* **Problem to work on**
Copy the listing exactly. Omit nothing.

Start of Block

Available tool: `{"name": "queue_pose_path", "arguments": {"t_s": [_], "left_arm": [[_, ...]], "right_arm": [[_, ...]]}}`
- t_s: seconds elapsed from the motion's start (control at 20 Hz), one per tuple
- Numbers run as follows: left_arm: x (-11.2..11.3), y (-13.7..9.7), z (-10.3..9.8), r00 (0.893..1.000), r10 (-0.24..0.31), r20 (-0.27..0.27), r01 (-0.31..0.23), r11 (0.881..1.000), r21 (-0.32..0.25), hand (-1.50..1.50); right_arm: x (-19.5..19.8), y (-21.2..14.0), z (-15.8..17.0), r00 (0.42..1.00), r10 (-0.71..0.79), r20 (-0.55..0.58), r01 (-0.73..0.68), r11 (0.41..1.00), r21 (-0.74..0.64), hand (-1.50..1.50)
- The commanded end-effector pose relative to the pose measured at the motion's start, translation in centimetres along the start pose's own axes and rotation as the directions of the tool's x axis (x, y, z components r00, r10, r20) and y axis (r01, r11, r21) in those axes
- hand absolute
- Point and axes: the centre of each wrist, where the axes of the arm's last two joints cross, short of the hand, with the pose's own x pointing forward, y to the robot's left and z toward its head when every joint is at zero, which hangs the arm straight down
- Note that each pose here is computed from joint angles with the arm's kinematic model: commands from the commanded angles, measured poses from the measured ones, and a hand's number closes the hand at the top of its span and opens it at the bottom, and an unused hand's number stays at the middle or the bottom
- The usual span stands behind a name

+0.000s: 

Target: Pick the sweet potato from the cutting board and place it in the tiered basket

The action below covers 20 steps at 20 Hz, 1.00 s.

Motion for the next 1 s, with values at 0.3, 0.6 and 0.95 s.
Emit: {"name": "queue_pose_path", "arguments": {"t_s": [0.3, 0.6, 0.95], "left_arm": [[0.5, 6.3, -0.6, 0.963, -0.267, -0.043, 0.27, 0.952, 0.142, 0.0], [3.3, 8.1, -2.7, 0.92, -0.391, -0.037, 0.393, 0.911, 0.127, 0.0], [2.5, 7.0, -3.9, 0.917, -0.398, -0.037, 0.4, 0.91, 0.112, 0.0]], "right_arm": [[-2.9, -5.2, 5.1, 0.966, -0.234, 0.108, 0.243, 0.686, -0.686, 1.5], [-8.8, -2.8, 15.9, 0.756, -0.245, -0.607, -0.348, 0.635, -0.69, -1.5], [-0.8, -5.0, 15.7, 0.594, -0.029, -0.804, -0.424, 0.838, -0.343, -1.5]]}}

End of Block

* **Output for this task**
Available tool: `{"name": "queue_pose_path", "arguments": {"t_s": [_], "left_arm": [[_, ...]], "right_arm": [[_, ...]]}}`
- t_s: seconds elapsed from the motion's start (control at 20 Hz), one per tuple
- Numbers run as follows: left_arm: x (-11.2..11.3), y (-13.7..9.7), z (-10.3..9.8), r00 (0.893..1.000), r10 (-0.24..0.31), r20 (-0.27..0.27), r01 (-0.31..0.23), r11 (0.881..1.000), r21 (-0.32..0.25), hand (-1.50..1.50); right_arm: x (-19.5..19.8), y (-21.2..14.0), z (-15.8..17.0), r00 (0.42..1.00), r10 (-0.71..0.79), r20 (-0.55..0.58), r01 (-0.73..0.68), r11 (0.41..1.00), r21 (-0.74..0.64), hand (-1.50..1.50)
- The commanded end-effector pose relative to the pose measured at the motion's start, translation in centimetres along the start pose's own axes and rotation as the directions of the tool's x axis (x, y, z components r00, r10, r20) and y axis (r01, r11, r21) in those axes
- hand absolute
- Point and axes: the centre of each wrist, where the axes of the arm's last two joints cross, short of the hand, with the pose's own x pointing forward, y to the robot's left and z toward its head when every joint is at zero, which hangs the arm straight down
- Note that each pose here is computed from joint angles with the arm's kinematic model: commands from the commanded angles, measured poses from the measured ones, and a hand's number closes the hand at the top of its span and opens it at the bottom, and an unused hand's number stays at the middle or the bottom
- The usual span stands behind a name

+0.000s: 

Target: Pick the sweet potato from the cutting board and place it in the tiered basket

The action below covers 20 steps at 20 Hz, 1.00 s.

Motion for the next 1 s, with values at 0.3, 0.6 and 0.95 s.
Emit: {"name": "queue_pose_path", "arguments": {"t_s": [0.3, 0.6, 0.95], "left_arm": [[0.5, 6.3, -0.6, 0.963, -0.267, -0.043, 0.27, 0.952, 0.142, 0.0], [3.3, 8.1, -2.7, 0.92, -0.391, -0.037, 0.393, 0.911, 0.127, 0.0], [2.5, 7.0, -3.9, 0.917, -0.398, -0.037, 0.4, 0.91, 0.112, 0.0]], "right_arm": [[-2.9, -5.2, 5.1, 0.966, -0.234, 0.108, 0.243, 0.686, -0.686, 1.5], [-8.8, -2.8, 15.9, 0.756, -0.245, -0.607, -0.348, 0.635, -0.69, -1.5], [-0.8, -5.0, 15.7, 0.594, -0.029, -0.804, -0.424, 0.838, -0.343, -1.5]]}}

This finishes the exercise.